Given entries
----

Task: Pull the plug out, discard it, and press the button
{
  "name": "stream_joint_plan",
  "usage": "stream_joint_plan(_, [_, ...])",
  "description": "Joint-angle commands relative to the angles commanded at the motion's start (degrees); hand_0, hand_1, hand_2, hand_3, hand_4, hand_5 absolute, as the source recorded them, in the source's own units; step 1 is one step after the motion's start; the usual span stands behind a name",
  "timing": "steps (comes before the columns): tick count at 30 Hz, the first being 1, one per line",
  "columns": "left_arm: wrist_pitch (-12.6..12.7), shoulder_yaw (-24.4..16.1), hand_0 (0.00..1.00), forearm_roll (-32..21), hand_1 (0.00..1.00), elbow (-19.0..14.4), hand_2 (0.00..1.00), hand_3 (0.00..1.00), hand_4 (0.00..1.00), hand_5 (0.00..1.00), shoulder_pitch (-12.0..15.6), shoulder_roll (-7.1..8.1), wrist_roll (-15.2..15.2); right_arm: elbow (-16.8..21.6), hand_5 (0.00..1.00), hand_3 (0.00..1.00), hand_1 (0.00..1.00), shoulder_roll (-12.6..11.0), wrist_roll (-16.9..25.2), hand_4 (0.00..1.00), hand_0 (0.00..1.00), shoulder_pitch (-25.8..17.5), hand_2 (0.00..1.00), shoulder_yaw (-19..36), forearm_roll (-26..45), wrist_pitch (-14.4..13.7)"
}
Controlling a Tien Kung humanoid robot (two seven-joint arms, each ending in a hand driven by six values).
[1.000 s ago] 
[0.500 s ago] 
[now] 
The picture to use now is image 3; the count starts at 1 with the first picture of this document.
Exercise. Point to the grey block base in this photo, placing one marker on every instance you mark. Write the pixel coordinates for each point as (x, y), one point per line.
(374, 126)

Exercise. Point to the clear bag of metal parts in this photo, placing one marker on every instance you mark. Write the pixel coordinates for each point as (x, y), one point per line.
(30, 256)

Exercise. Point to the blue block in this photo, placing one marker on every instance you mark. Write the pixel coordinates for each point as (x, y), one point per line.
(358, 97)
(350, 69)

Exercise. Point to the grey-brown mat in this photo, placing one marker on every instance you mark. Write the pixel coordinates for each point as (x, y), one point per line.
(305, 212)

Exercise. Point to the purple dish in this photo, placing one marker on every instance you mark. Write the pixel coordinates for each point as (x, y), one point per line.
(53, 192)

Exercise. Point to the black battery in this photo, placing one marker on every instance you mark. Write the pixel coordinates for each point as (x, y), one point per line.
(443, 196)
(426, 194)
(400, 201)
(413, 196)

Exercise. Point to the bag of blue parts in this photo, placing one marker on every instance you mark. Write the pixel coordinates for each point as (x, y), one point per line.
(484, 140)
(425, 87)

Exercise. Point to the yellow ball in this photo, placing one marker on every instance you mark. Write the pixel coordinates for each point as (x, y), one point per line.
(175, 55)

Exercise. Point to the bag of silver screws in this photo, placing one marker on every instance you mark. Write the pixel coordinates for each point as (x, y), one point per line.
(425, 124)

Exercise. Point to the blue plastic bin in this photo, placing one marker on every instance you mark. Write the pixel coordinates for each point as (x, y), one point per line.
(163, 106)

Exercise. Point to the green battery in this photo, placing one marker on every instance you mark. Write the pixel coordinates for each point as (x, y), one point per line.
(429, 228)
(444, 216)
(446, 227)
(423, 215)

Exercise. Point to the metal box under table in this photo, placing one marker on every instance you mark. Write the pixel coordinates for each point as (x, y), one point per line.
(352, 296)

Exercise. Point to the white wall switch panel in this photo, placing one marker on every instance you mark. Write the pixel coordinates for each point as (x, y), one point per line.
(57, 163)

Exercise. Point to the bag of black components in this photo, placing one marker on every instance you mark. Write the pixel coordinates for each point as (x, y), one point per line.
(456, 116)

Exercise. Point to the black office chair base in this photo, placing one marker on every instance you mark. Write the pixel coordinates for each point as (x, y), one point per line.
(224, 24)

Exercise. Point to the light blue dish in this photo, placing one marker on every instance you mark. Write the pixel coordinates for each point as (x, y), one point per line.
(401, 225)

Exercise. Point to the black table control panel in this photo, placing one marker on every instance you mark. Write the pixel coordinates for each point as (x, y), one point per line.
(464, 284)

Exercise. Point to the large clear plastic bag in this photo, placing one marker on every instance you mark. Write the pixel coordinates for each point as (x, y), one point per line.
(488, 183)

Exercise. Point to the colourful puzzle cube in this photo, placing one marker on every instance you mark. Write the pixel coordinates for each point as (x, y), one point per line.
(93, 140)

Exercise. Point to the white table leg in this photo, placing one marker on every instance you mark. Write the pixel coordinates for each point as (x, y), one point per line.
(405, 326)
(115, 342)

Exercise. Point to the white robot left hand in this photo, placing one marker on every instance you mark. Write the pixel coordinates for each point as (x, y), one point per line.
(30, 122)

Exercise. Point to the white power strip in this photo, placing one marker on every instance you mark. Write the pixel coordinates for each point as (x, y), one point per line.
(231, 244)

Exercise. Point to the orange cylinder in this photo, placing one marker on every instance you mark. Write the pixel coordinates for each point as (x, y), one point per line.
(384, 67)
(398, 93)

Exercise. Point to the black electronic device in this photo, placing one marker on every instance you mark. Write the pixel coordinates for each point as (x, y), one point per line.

----

Task goal
An exact copy of every record is required.

Reply
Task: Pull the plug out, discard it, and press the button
{
  "name": "stream_joint_plan",
  "usage": "stream_joint_plan(_, [_, ...])",
  "description": "Joint-angle commands relative to the angles commanded at the motion's start (degrees); hand_0, hand_1, hand_2, hand_3, hand_4, hand_5 absolute, as the source recorded them, in the source's own units; step 1 is one step after the motion's start; the usual span stands behind a name",
  "timing": "steps (comes before the columns): tick count at 30 Hz, the first being 1, one per line",
  "columns": "left_arm: wrist_pitch (-12.6..12.7), shoulder_yaw (-24.4..16.1), hand_0 (0.00..1.00), forearm_roll (-32..21), hand_1 (0.00..1.00), elbow (-19.0..14.4), hand_2 (0.00..1.00), hand_3 (0.00..1.00), hand_4 (0.00..1.00), hand_5 (0.00..1.00), shoulder_pitch (-12.0..15.6), shoulder_roll (-7.1..8.1), wrist_roll (-15.2..15.2); right_arm: elbow (-16.8..21.6), hand_5 (0.00..1.00), hand_3 (0.00..1.00), hand_1 (0.00..1.00), shoulder_roll (-12.6..11.0), wrist_roll (-16.9..25.2), hand_4 (0.00..1.00), hand_0 (0.00..1.00), shoulder_pitch (-25.8..17.5), hand_2 (0.00..1.00), shoulder_yaw (-19..36), forearm_roll (-26..45), wrist_pitch (-14.4..13.7)"
}
Controlling a Tien Kung humanoid robot (two seven-joint arms, each ending in a hand driven by six values).
[1.000 s ago] 
[0.500 s ago] 
[now] 
The picture to use now is image 3; the count starts at 1 with the first picture of this document.
Exercise. Point to the grey block base in this photo, placing one marker on every instance you mark. Write the pixel coordinates for each point as (x, y), one point per line.
(374, 126)

Exercise. Point to the clear bag of metal parts in this photo, placing one marker on every instance you mark. Write the pixel coordinates for each point as (x, y), one point per line.
(30, 256)

Exercise. Point to the blue block in this photo, placing one marker on every instance you mark. Write the pixel coordinates for each point as (x, y), one point per line.
(358, 97)
(350, 69)

Exercise. Point to the grey-brown mat in this photo, placing one marker on every instance you mark. Write the pixel coordinates for each point as (x, y), one point per line.
(305, 212)

Exercise. Point to the purple dish in this photo, placing one marker on every instance you mark. Write the pixel coordinates for each point as (x, y), one point per line.
(53, 192)

Exercise. Point to the black battery in this photo, placing one marker on every instance you mark. Write the pixel coordinates for each point as (x, y), one point per line.
(443, 196)
(426, 194)
(400, 201)
(413, 196)

Exercise. Point to the bag of blue parts in this photo, placing one marker on every instance you mark. Write the pixel coordinates for each point as (x, y), one point per line.
(484, 140)
(425, 87)

Exercise. Point to the yellow ball in this photo, placing one marker on every instance you mark. Write the pixel coordinates for each point as (x, y), one point per line.
(175, 55)

Exercise. Point to the bag of silver screws in this photo, placing one marker on every instance you mark. Write the pixel coordinates for each point as (x, y), one point per line.
(425, 124)

Exercise. Point to the blue plastic bin in this photo, placing one marker on every instance you mark. Write the pixel coordinates for each point as (x, y), one point per line.
(163, 106)

Exercise. Point to the green battery in this photo, placing one marker on every instance you mark. Write the pixel coordinates for each point as (x, y), one point per line.
(429, 228)
(444, 216)
(446, 227)
(423, 215)

Exercise. Point to the metal box under table in this photo, placing one marker on every instance you mark. Write the pixel coordinates for each point as (x, y), one point per line.
(352, 296)

Exercise. Point to the white wall switch panel in this photo, placing one marker on every instance you mark. Write the pixel coordinates for each point as (x, y), one point per line.
(57, 163)

Exercise. Point to the bag of black components in this photo, placing one marker on every instance you mark. Write the pixel coordinates for each point as (x, y), one point per line.
(456, 116)

Exercise. Point to the black office chair base in this photo, placing one marker on every instance you mark. Write the pixel coordinates for each point as (x, y), one point per line.
(224, 24)

Exercise. Point to the light blue dish in this photo, placing one marker on every instance you mark. Write the pixel coordinates for each point as (x, y), one point per line.
(401, 225)

Exercise. Point to the black table control panel in this photo, placing one marker on every instance you mark. Write the pixel coordinates for each point as (x, y), one point per line.
(464, 284)

Exercise. Point to the large clear plastic bag in this photo, placing one marker on every instance you mark. Write the pixel coordinates for each point as (x, y), one point per line.
(488, 183)

Exercise. Point to the colourful puzzle cube in this photo, placing one marker on every instance you mark. Write the pixel coordinates for each point as (x, y), one point per line.
(93, 140)

Exercise. Point to the white table leg in this photo, placing one marker on every instance you mark. Write the pixel coordinates for each point as (x, y), one point per line.
(405, 326)
(115, 342)

Exercise. Point to the white robot left hand in this photo, placing one marker on every instance you mark. Write the pixel coordinates for each point as (x, y), one point per line.
(30, 122)

Exercise. Point to the white power strip in this photo, placing one marker on every instance you mark. Write the pixel coordinates for each point as (x, y), one point per line.
(231, 244)

Exercise. Point to the orange cylinder in this photo, placing one marker on every instance you mark. Write the pixel coordinates for each point as (x, y), one point per line.
(384, 67)
(398, 93)

Exercise. Point to the black electronic device in this photo, placing one marker on every instance you mark. Write the pixel coordinates for each point as (x, y), one point per line.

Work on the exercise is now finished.